Climate change is worsening mental health: DEA

3 minute read


A recent report has shown how climate change is impacting rates of mental health in Australia.


Doctors for the Environment Australia wants greater action from the government after a report found climate change is having a collateral effect on Australian mental health.

Mental health was a prominent topic of the election, and many voters advocated for reform in the mental health sector to better meet modern needs.

Climate change having an impact on the health sector is no new discovery, with a Monash University study released earlier this year finding exacerbated flooding rates were increasing the risk of disease.

“It shows that all-cause mortality goes up, showing that the way that we as people and humans interact with our environment also has an impact on our physical and mental health and has longstanding implications,” Dr Michael Clements, the RACGP’s rural chair, told TMR.

Today DEA released its latest report – How Climate Change Affects Mental Health in Australia — and it is urging the current government to invest in climate change preventive measures and resources to compensate for the increase in mental health impacts.

“Hot weather and heat waves are associated with increases in emergency presentations with suicidal thoughts and behaviour, physical and sexual assaults and with domestic violence, as well as poorer learning for children,” said the report.

It also estimates that approximately half of Australians are expected to experience a mental illness, costing the country in excess of $190 billion per year.

“We can really be a leader in terms of protecting human health, including mental health, but we need to make sure that that service that organisations that are tasked with doing things like preparing Australia for the impacts of climate change on mental health and addressing the gaps that we already have are properly funded,” DEA spokesperson and psychiatrist, Dr Cybele Dey, told TMR.

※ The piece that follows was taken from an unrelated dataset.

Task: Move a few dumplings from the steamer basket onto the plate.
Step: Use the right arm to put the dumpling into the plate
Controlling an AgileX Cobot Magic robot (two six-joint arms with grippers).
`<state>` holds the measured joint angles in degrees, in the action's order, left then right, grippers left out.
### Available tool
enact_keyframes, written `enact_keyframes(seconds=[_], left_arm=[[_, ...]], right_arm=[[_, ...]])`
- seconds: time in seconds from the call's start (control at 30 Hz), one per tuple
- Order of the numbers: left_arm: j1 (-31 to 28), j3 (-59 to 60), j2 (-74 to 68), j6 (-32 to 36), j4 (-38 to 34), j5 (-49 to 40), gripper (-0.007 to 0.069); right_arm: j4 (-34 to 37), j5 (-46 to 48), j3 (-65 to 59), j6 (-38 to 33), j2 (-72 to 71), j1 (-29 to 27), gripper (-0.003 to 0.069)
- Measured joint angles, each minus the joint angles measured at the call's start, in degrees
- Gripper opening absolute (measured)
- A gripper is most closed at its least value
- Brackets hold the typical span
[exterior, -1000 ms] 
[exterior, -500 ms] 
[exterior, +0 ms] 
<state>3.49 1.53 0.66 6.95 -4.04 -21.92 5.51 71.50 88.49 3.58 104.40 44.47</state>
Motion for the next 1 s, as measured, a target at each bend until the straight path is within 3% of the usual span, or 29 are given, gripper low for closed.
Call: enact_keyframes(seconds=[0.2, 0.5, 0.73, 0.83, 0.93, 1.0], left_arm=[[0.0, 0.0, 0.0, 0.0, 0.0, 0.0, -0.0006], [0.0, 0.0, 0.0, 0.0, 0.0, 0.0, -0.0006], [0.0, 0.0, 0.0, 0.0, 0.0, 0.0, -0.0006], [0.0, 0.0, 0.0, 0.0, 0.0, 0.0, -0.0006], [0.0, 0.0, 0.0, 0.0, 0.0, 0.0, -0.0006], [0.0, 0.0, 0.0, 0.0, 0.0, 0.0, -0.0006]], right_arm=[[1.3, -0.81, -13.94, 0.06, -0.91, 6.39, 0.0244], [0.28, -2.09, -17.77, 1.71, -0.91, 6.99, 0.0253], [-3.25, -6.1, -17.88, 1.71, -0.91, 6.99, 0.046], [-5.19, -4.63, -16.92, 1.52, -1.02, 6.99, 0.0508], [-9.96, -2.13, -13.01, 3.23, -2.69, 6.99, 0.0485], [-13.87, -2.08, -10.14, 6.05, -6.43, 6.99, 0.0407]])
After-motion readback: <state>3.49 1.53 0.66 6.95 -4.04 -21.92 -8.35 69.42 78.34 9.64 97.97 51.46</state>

Additional healthcare funding for natural disaster-prone areas has already been pushed for by many rural bodies which have highlighted how the rural healthcare workforce often will only receive adequate funding in times of crisis.

“We need to address the existing gaps in evidence-based local healthcare,” Dr Dey said.

“We need to make sure that these mental health services are not just [funded] in the month after there’s been an event, but that actually there’s support for local ongoing mental healthcare that’s based on the best available evidence.

“Because, actually, some of the things that improve people’s outcome is access to local health services, and also that those get maintained long term.

“This is an opportunity to really include those health impacts in assessing any fossil fuel project every time they’re approving an extension or a new fossil fuel project.”